__WHAT YOU WILL DO__. Every line below should be given again without alteration.

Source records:
————

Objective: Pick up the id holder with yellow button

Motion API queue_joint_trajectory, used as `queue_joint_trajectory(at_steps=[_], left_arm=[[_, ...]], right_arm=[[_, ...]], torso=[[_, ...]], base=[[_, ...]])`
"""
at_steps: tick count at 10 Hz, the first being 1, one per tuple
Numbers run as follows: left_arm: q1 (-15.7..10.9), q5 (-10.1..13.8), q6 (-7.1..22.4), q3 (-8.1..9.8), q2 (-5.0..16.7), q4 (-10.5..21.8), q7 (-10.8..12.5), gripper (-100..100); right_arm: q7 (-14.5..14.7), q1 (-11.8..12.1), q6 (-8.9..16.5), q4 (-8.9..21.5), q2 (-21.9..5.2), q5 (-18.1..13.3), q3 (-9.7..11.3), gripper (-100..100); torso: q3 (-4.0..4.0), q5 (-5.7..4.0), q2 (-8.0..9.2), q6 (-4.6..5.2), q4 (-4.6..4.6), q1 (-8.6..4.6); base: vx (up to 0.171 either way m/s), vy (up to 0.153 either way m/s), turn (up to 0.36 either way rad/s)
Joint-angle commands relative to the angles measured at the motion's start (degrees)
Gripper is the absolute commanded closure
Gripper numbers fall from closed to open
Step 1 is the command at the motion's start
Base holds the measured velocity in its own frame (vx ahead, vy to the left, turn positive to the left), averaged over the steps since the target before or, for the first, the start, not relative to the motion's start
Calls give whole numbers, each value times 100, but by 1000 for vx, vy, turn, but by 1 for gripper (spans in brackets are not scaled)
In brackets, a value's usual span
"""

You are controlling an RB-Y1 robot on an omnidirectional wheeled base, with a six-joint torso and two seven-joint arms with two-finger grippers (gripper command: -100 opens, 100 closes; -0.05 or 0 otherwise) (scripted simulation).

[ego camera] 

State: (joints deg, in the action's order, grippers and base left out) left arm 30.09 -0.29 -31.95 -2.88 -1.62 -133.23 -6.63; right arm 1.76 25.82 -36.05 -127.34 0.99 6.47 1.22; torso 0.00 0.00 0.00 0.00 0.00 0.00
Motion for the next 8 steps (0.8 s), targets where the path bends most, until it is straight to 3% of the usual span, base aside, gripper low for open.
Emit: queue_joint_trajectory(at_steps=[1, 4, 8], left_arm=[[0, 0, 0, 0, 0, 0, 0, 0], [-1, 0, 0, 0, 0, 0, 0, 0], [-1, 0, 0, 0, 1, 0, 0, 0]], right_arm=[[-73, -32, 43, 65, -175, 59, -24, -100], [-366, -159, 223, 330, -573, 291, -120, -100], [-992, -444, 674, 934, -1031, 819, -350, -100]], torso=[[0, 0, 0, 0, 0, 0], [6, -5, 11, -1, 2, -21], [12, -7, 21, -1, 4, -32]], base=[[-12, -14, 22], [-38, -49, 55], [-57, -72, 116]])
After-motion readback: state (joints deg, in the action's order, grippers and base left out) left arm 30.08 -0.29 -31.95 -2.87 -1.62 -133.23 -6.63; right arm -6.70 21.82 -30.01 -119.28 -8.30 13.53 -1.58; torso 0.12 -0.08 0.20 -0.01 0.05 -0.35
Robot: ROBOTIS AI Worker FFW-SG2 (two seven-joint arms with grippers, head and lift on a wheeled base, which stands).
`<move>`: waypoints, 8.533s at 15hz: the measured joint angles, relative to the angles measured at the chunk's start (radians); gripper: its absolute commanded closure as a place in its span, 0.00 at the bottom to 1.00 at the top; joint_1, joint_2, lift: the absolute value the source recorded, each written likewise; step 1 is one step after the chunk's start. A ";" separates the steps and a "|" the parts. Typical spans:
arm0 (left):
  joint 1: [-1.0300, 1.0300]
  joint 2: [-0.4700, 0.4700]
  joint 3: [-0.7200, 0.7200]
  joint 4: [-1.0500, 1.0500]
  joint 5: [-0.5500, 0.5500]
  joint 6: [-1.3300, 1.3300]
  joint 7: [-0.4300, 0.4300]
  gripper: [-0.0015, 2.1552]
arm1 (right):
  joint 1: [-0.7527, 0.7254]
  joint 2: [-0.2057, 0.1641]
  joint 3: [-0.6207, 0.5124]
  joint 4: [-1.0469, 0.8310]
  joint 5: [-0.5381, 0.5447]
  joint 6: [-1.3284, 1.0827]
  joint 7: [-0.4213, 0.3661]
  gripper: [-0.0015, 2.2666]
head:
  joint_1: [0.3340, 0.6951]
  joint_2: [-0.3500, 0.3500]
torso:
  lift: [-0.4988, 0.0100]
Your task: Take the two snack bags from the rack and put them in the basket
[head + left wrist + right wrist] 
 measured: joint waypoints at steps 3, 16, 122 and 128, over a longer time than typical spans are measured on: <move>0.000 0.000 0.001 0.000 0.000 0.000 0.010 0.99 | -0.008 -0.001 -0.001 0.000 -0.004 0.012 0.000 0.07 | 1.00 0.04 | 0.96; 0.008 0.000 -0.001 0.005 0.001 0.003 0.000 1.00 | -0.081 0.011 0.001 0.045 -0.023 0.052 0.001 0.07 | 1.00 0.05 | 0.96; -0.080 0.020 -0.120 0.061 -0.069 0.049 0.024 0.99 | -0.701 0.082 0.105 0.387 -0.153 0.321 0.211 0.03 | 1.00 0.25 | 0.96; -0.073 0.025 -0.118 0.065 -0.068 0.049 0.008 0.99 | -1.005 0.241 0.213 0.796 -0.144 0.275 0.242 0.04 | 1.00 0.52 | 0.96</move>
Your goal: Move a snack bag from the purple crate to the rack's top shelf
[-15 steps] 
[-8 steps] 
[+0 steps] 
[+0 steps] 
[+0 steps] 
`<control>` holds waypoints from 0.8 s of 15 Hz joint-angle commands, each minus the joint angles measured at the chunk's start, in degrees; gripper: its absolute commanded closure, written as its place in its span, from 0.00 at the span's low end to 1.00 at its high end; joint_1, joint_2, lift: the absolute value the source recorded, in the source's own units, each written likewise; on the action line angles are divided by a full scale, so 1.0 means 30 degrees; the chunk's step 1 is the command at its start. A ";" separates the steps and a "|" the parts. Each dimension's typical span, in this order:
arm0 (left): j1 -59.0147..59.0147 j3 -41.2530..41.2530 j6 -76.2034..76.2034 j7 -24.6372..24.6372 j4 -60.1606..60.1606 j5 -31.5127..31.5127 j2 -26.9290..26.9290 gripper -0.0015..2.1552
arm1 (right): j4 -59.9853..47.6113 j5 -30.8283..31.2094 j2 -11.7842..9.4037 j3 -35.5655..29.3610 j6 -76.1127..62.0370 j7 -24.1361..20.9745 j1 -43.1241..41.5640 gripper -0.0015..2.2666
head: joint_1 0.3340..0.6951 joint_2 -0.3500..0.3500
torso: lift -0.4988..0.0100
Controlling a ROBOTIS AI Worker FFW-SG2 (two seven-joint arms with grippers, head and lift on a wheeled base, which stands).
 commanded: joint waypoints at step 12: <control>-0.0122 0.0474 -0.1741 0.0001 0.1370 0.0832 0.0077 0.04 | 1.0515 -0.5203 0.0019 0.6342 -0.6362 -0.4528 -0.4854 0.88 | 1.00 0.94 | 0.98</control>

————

__OUTPUT__.
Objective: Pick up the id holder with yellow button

Motion API queue_joint_trajectory, used as `queue_joint_trajectory(at_steps=[_], left_arm=[[_, ...]], right_arm=[[_, ...]], torso=[[_, ...]], base=[[_, ...]])`
"""
at_steps: tick count at 10 Hz, the first being 1, one per tuple
Numbers run as follows: left_arm: q1 (-15.7..10.9), q5 (-10.1..13.8), q6 (-7.1..22.4), q3 (-8.1..9.8), q2 (-5.0..16.7), q4 (-10.5..21.8), q7 (-10.8..12.5), gripper (-100..100); right_arm: q7 (-14.5..14.7), q1 (-11.8..12.1), q6 (-8.9..16.5), q4 (-8.9..21.5), q2 (-21.9..5.2), q5 (-18.1..13.3), q3 (-9.7..11.3), gripper (-100..100); torso: q3 (-4.0..4.0), q5 (-5.7..4.0), q2 (-8.0..9.2), q6 (-4.6..5.2), q4 (-4.6..4.6), q1 (-8.6..4.6); base: vx (up to 0.171 either way m/s), vy (up to 0.153 either way m/s), turn (up to 0.36 either way rad/s)
Joint-angle commands relative to the angles measured at the motion's start (degrees)
Gripper is the absolute commanded closure
Gripper numbers fall from closed to open
Step 1 is the command at the motion's start
Base holds the measured velocity in its own frame (vx ahead, vy to the left, turn positive to the left), averaged over the steps since the target before or, for the first, the start, not relative to the motion's start
Calls give whole numbers, each value times 100, but by 1000 for vx, vy, turn, but by 1 for gripper (spans in brackets are not scaled)
In brackets, a value's usual span
"""

You are controlling an RB-Y1 robot on an omnidirectional wheeled base, with a six-joint torso and two seven-joint arms with two-finger grippers (gripper command: -100 opens, 100 closes; -0.05 or 0 otherwise) (scripted simulation).

[ego camera] 

State: (joints deg, in the action's order, grippers and base left out) left arm 30.09 -0.29 -31.95 -2.88 -1.62 -133.23 -6.63; right arm 1.76 25.82 -36.05 -127.34 0.99 6.47 1.22; torso 0.00 0.00 0.00 0.00 0.00 0.00
Motion for the next 8 steps (0.8 s), targets where the path bends most, until it is straight to 3% of the usual span, base aside, gripper low for open.
Emit: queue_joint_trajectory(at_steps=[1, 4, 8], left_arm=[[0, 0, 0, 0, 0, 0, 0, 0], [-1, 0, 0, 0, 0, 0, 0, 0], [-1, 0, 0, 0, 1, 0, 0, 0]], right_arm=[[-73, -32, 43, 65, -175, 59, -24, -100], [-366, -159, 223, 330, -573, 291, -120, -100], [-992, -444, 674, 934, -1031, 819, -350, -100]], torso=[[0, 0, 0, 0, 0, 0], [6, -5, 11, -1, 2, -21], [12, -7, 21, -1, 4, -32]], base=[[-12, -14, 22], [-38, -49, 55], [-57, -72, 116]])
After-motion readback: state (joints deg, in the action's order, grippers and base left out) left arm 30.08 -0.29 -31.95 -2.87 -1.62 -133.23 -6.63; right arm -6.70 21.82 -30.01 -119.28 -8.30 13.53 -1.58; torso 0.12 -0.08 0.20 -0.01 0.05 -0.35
Robot: ROBOTIS AI Worker FFW-SG2 (two seven-joint arms with grippers, head and lift on a wheeled base, which stands).
`<move>`: waypoints, 8.533s at 15hz: the measured joint angles, relative to the angles measured at the chunk's start (radians); gripper: its absolute commanded closure as a place in its span, 0.00 at the bottom to 1.00 at the top; joint_1, joint_2, lift: the absolute value the source recorded, each written likewise; step 1 is one step after the chunk's start. A ";" separates the steps and a "|" the parts. Typical spans:
arm0 (left):
  joint 1: [-1.0300, 1.0300]
  joint 2: [-0.4700, 0.4700]
  joint 3: [-0.7200, 0.7200]
  joint 4: [-1.0500, 1.0500]
  joint 5: [-0.5500, 0.5500]
  joint 6: [-1.3300, 1.3300]
  joint 7: [-0.4300, 0.4300]
  gripper: [-0.0015, 2.1552]
arm1 (right):
  joint 1: [-0.7527, 0.7254]
  joint 2: [-0.2057, 0.1641]
  joint 3: [-0.6207, 0.5124]
  joint 4: [-1.0469, 0.8310]
  joint 5: [-0.5381, 0.5447]
  joint 6: [-1.3284, 1.0827]
  joint 7: [-0.4213, 0.3661]
  gripper: [-0.0015, 2.2666]
head:
  joint_1: [0.3340, 0.6951]
  joint_2: [-0.3500, 0.3500]
torso:
  lift: [-0.4988, 0.0100]
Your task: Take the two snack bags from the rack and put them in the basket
[head + left wrist + right wrist] 
 measured: joint waypoints at steps 3, 16, 122 and 128, over a longer time than typical spans are measured on: <move>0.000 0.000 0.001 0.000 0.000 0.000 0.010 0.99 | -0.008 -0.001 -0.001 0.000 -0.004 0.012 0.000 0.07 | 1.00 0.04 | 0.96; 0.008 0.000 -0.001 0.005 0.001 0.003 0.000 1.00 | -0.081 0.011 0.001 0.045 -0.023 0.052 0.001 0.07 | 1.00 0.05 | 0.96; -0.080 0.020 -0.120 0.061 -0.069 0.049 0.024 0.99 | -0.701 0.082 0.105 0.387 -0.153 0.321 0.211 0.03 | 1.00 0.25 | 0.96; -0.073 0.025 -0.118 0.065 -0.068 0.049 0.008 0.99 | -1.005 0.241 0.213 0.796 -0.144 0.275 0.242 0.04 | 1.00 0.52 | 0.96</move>
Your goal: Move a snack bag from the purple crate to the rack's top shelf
[-15 steps] 
[-8 steps] 
[+0 steps] 
[+0 steps] 
[+0 steps] 
`<control>` holds waypoints from 0.8 s of 15 Hz joint-angle commands, each minus the joint angles measured at the chunk's start, in degrees; gripper: its absolute commanded closure, written as its place in its span, from 0.00 at the span's low end to 1.00 at its high end; joint_1, joint_2, lift: the absolute value the source recorded, in the source's own units, each written likewise; on the action line angles are divided by a full scale, so 1.0 means 30 degrees; the chunk's step 1 is the command at its start. A ";" separates the steps and a "|" the parts. Each dimension's typical span, in this order:
arm0 (left): j1 -59.0147..59.0147 j3 -41.2530..41.2530 j6 -76.2034..76.2034 j7 -24.6372..24.6372 j4 -60.1606..60.1606 j5 -31.5127..31.5127 j2 -26.9290..26.9290 gripper -0.0015..2.1552
arm1 (right): j4 -59.9853..47.6113 j5 -30.8283..31.2094 j2 -11.7842..9.4037 j3 -35.5655..29.3610 j6 -76.1127..62.0370 j7 -24.1361..20.9745 j1 -43.1241..41.5640 gripper -0.0015..2.2666
head: joint_1 0.3340..0.6951 joint_2 -0.3500..0.3500
torso: lift -0.4988..0.0100
Controlling a ROBOTIS AI Worker FFW-SG2 (two seven-joint arms with grippers, head and lift on a wheeled base, which stands).
 commanded: joint waypoints at step 12: <control>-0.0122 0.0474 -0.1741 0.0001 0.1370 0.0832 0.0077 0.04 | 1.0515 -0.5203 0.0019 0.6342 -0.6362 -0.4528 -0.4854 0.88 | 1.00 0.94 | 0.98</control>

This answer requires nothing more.